SAÚDE MENTAL

Adoecimento mental e suicídio crescem entre jovens indígenas

Jovens indígenas se matam mais do que brancos e negros da mesma idade no Brasil.

Quase 45% dos suicídios entre indígenas foram de jovens de até 19 anos. Foto: Joédson Alves/EBC
Quase 45% dos suicídios entre indígenas foram de jovens de até 19 anos.
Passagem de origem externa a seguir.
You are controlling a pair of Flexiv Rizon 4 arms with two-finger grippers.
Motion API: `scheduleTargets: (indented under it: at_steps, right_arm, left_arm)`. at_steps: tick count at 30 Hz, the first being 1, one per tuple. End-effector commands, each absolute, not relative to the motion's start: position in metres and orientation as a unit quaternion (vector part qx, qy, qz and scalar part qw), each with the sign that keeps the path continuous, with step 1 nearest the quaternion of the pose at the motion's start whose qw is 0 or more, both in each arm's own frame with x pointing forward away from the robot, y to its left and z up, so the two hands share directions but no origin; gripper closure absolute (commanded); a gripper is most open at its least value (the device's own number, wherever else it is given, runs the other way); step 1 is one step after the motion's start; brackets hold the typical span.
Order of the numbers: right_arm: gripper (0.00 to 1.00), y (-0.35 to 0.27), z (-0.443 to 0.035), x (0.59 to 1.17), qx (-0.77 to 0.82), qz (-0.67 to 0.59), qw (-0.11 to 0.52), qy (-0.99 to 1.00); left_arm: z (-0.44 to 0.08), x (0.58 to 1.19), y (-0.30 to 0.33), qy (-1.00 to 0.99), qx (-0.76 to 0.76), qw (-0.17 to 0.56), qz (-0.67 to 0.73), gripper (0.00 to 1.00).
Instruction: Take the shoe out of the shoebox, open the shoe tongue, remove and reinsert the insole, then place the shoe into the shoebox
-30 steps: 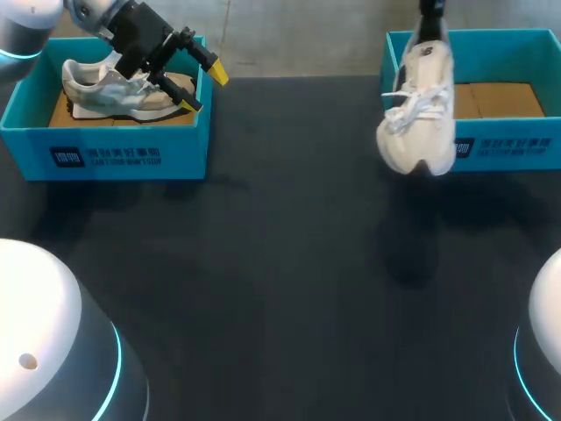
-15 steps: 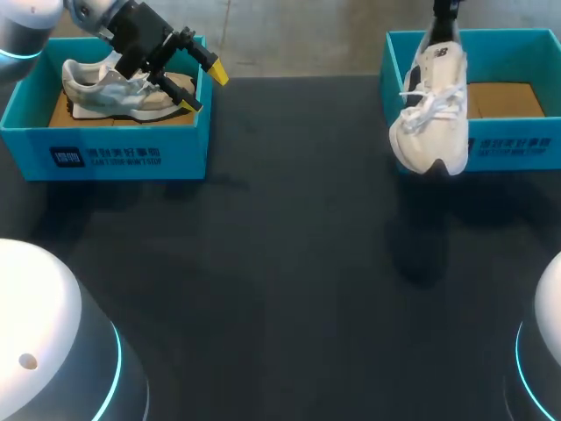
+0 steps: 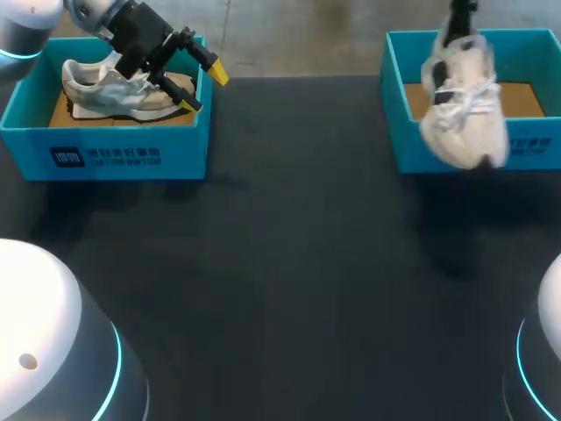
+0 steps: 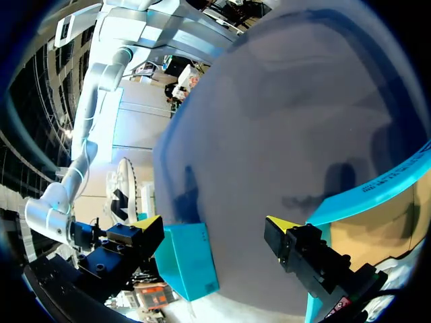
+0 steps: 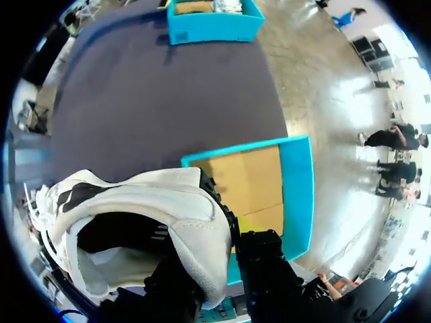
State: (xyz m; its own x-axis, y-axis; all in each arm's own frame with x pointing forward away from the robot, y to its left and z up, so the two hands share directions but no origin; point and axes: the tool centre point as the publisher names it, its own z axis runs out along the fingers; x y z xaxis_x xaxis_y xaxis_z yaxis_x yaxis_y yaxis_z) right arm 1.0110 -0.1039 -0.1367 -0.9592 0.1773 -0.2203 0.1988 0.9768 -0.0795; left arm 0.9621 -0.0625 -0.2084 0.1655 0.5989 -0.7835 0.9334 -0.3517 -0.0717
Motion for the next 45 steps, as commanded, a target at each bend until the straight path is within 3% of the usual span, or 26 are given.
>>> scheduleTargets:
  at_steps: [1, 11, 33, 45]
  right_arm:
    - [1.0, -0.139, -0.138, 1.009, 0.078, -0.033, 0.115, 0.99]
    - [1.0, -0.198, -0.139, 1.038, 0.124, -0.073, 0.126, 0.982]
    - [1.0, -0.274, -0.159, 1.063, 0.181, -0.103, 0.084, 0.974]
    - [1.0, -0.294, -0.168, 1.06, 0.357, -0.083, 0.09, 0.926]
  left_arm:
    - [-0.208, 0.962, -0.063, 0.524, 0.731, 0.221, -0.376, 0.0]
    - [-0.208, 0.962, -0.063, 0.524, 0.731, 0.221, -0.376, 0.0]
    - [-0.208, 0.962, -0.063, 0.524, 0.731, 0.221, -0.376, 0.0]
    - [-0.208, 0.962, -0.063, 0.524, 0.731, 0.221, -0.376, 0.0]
Foto: Joédson Alves/EBC

Apesar dos números do Ministério da Saúde ainda apontarem que o índice de suicídio entre a população indígena se concentra entre os idosos, a crescente incidência entre jovens gera preocupação. Em entrevista concedida à EBC, a psiquiatra e pesquisadora Jacyra Araújo, da Fundação Oswaldo Cruz (Fiocruz), explicar esse adoecimento não é uma tarefa simples. De acordo com a especialista, a questão é cultural.

“Alguns autores acreditam que os jovens indígenas são mais vulneráveis já que eles estão mais deslocados da cultura deles do que os idosos e eles estão vivendo uma deterioração do meio em que eles vivem mais intensa do que os idosos indígenas. E isso pode estar adicionando o acesso ao álcool e a dificuldade de acesso ao tratamento em saúde mental levando os mais jovens a optarem pelo suicídio.”

De acordo com o relatório “Violência contra os Povos Indígenas no Brasil“, do Conselho Indigenista Missionário (Cimi), no ano passado, de cada três indígenas que tiraram a própria vida, um tinha no máximo 19 anos. A antropóloga Lucia Helena Rangel, que elaborou esse levantamento, explica que a situação é mais grave entre os homens jovens que, diante de tanta violência, se veem sem saída.

“Entre 14 e 29 anos, o grosso está aí nessa faixa, jovem, masculina, muito provavelmente essa associação entre contextos tensos violentos e suicídios de jovens que apontam para situações meio sem saída. Uma tentativa de procurar espaços em outas dimensões, espirituais, sobretudo, onde há paz.”

Um relatório epidemiológico do Ministério da Saúde, publicado em 2017, já tinha mostrado que 44,8% dos suicídios entre os povos indígenas envolviam crianças e adolescentes de 10 a 19 anos, uma porcentagem oito vezes maior do que o observado entre brancos e negros de mesma idade (5,17% em cada).

O perfil dos óbitos é considerado “peculiar”, segundo Jesem Orellana, da Fiocruz Amazônia, que também participou da pesquisa liderada por Paiva. Na população geral, a maior taxa é observada entre pessoas com mais de 70 anos.

“O cenário se inverte com os indígenas e eu acredito que isso se dá muito em função da falta de expectativa do jovem com o amanhã, essas desilusões em relação ao território, à possível inserção socioeconômica e à desestruturação das famílias”

O adoecimento mental da população gera preocupação para o Ministério da Saúde, responsável pelas políticas públicas de combate ao problema, como destaca o psicólogo da Secretaria de Saúde Indígena da pasta, Matheus Cruz.

“A faixa etária que mais preocupa é a de 15 a 29 anos e isso se deve muitas vezes a fatores como conflitos geracionais, familiares, passagem para a vida adulta, mas também outros fatores socioeconômicos, que se manifestam pela ausência de projetos sociais, projetos que envolvam perspectiva profissionalizante, e os processos de alcoolização, que se encontram intensos em algumas localidades, acabam se associando à baixa perspectiva de crescimento socioeconômico de alguns jovens.”

De acordo com o Boletim Epidemiológico do Ministério da Saúde, de 2021, o triste cenário que leva jovens indígenas a desistirem da própria vida pode ser explicado pela passagem para a vida adulta, que chega como um momento crítico, sobretudo nas transformações socioculturais, a partir do contato com a sociedade não indígena.